This research will enhance our understanding of the genome of the newly emerged XBB recombinant variant of the coronavirus. It will contribute to the existing data on the epidemiology of various coronavirus variants circulating in Uttarakhand and adjacent regions during the study period. Given the rapid genomic alterations in the coronavirus and its impact on fully vaccinated individuals, a comprehensive comprehension of the viral genome and unique mutations in the circulating variants is crucial.

Material and Methods

This retrospective cross-sectional study was conducted at the VRDL lab, Government Doon Medical College, Dehradun, Uttarakhand, India from September 2022 to February 2023. Data collection took place from March 2023 to April 2023, and data analysis was conducted from May 2023 to June 2023. Ethics approval was obtained from the Institutional Ethical Committee (Approval No. GDMC/IEC/2023/39).

Inclusion criteria: All samples that tested positive for SARS-CoV-2 by Reverse Transcriptase Polymerase Chain Reaction (RT-PCR) across all age groups were included in the study.

Exclusion criteria: Samples included samples that tested negative for SARS-CoV-2 by RT-PCR were excluded from the study.
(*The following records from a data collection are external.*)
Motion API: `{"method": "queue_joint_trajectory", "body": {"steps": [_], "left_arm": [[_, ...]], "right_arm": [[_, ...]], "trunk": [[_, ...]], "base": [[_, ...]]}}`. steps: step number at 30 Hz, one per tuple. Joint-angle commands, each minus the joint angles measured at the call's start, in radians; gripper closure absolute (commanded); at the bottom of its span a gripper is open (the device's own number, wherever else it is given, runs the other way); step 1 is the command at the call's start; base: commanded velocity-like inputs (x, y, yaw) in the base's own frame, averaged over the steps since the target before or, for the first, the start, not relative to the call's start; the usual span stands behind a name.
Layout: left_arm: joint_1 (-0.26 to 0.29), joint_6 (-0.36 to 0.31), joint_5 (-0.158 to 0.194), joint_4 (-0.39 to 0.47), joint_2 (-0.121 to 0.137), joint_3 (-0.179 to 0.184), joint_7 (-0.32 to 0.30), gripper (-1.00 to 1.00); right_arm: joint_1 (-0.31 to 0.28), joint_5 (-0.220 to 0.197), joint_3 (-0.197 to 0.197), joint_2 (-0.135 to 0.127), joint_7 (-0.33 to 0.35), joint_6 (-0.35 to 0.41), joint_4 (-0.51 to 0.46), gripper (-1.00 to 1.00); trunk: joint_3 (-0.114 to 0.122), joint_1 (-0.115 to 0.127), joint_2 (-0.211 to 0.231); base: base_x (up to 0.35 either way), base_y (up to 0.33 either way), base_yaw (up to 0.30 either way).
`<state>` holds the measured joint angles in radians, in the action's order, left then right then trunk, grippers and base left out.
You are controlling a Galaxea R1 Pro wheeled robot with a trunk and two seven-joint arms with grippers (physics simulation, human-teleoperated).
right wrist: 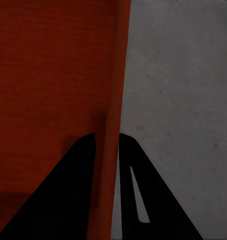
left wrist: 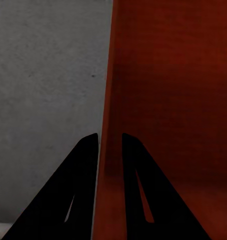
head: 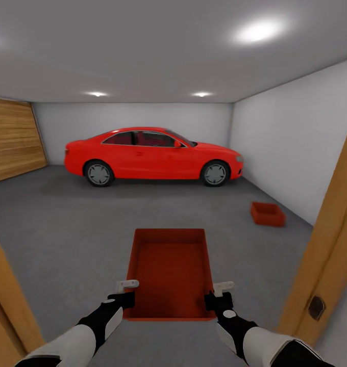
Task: Move the two storage containers from the living room to the garage. In the garage, place one container on the floor and stack the other container on top of it (either order is fine).
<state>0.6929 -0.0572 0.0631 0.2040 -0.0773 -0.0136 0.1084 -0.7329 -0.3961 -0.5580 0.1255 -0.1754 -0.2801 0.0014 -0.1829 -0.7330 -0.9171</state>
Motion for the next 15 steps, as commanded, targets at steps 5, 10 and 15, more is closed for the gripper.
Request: {"method": "queue_joint_trajectory", "body": {"steps": [5, 10, 15], "left_arm": [[0.000, 0.076, -0.010, 0.005, -0.001, -0.019, 0.010, 1.00], [0.000, 0.076, -0.009, 0.005, -0.001, -0.020, 0.010, 1.00], [0.000, 0.076, -0.006, 0.005, -0.001, -0.019, 0.010, 1.00]], "right_arm": [[0.000, 0.007, 0.027, 0.003, 0.003, 0.002, 0.000, 1.00], [0.000, 0.007, 0.027, 0.003, 0.004, 0.002, 0.000, 1.00], [0.000, 0.007, 0.027, 0.003, 0.004, 0.002, 0.000, 1.00]], "trunk": [[-0.001, -0.001, -0.001], [-0.001, -0.001, -0.001], [-0.001, -0.001, -0.001]], "base": [[0.320, 0.000, 0.175], [0.320, 0.000, 0.019], [0.320, 0.000, 0.138]]}}
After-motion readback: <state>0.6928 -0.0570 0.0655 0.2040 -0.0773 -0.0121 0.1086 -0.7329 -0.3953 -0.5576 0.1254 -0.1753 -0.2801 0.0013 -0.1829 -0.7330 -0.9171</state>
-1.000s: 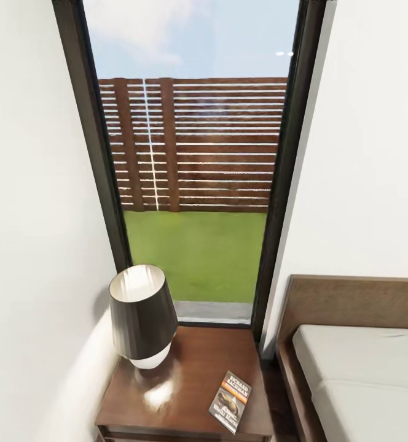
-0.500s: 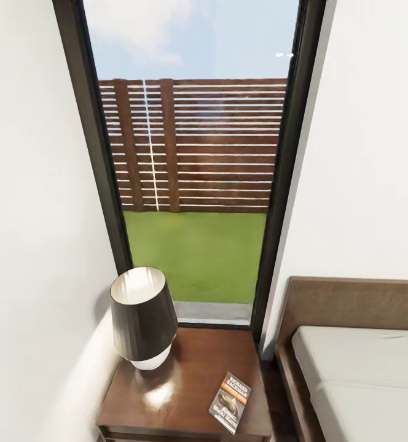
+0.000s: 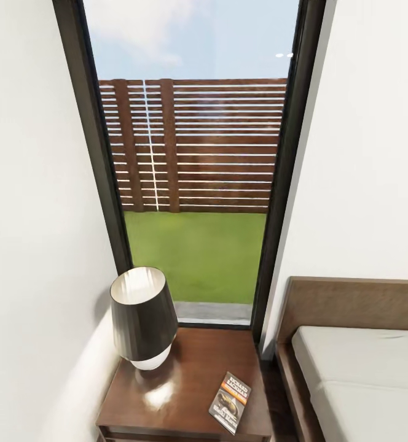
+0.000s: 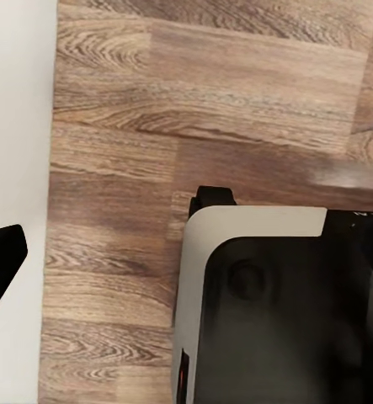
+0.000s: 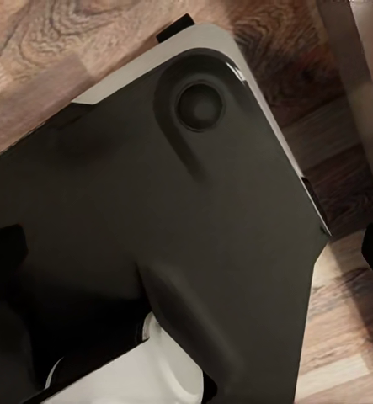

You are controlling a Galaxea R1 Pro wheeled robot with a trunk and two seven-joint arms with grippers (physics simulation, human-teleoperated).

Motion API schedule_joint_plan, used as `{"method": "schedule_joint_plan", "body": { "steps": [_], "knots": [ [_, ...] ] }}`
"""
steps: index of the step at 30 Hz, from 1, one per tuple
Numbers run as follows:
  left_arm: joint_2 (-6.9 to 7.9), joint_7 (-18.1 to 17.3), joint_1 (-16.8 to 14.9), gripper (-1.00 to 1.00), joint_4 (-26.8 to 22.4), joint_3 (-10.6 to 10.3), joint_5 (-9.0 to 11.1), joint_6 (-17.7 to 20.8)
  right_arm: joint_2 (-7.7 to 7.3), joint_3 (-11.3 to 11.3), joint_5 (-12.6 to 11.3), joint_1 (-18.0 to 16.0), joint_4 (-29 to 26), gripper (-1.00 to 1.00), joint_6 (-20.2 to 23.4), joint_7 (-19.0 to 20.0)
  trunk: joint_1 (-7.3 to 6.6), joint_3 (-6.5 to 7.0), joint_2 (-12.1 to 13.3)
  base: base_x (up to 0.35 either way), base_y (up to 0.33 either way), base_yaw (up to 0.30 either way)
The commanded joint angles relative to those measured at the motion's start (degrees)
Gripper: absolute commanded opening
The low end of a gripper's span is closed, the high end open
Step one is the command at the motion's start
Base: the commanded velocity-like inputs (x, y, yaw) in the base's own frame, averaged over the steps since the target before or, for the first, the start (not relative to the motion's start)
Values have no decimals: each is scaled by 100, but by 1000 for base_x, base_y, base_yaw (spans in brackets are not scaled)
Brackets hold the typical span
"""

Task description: In the bedroom, move the book from the bed onto either nightstand, and place the two sandals side by side next to the bed.

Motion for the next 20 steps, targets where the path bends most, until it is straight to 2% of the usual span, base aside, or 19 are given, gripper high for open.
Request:
{"method": "schedule_joint_plan", "body": {
  "steps": [1,13,20],
  "knots": [
    [1,-20,-4,100,-1,49,-59,-15,-2,17,-12,-6,4,100,14,-20,1,-8,-6,0,0,0],
    [4,41,-4,100,-16,57,-52,-9,9,65,-47,-6,4,100,8,-29,1,-8,-6,0,0,0],
    [4,164,-4,100,-17,50,-56,2,13,12,-24,-6,4,100,9,-29,1,-8,-6,0,0,0]
  ]
}}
Sample size: A total of 1,162 upper respiratory tract samples (nasopharyngeal and oropharyngeal swabs) from all age groups were included in the study. These samples were received for SARS-CoV-2 sequencing during the study period and comprised samples from inpatients, outpatients, and community surveillance. Sample size calculation was not performed as this was a retrospective study, and all samples received during the study period for sequencing were considered the study population.

Study Procedure

Samples were collected in 3 mL viral transport media tubes following standard protocols for sequencing (20). These samples were tested positive by RT-PCR in the set-up. Samples obtained from other hospitals were received in cryovials after testing positive for SARS-CoV-2 at Viral Research Diagnostic Laboratory (VRDL), Government Doon Medical College, Dehradun, Uttarakhand, India. RNA isolation was extracted using an automated magnetic bead-based extraction process in a Biosafety Level 2 (BSL) laboratory. RNA extraction was carried out using a 200 μL sample of viral transport media transferred to a 96-well deep well cartridge plate, following the manufacturer’s instructions with the QIA Symphony instrument. Library preparation and sequencing were conducted using the Ion AmpliSeqTM library kit plus, according to the manufacturer’s instructions. The Ion AmpliSeqTM SARS-CoV-2 Research Panel library was created, covering all possible serotypes and offering >99% coverage of the SARS-CoV-2 genome. The MagMAXTM Viral/Pathogen Nucleic Acid Isolation Kit was used for RNA isolation, and TaqManTM 2019-nCoV Assay Kit v1 was used for quantification and normalisation of RNA.

Sequenced findings were analysed using the Torrent SuiteTM Software with COVID-19 Annotate SnpEff, IRMA report, and Assembler Trinity SARS-CoV-2 plugins. Sequences from libraries with the highest concentration were used in FASTQ files and sent to the INSACOG for variant determination. Overall, the study followed a systematic approach in sample collection, processing, and analysis to identify SARS-CoV-2 variants in the study population.

Statistical Analysis

Microsoft Excel and Omnicalculator were used for the statistical analysis.

Results

A total of 1,162 samples were processed for NGS of the coronavirus from September 2022 to February 2023. Out of the 1,162 processed samples, 41 (3.53%) samples were found to be the XBB variant of SARS-CoV-2 (Table/Fig 1).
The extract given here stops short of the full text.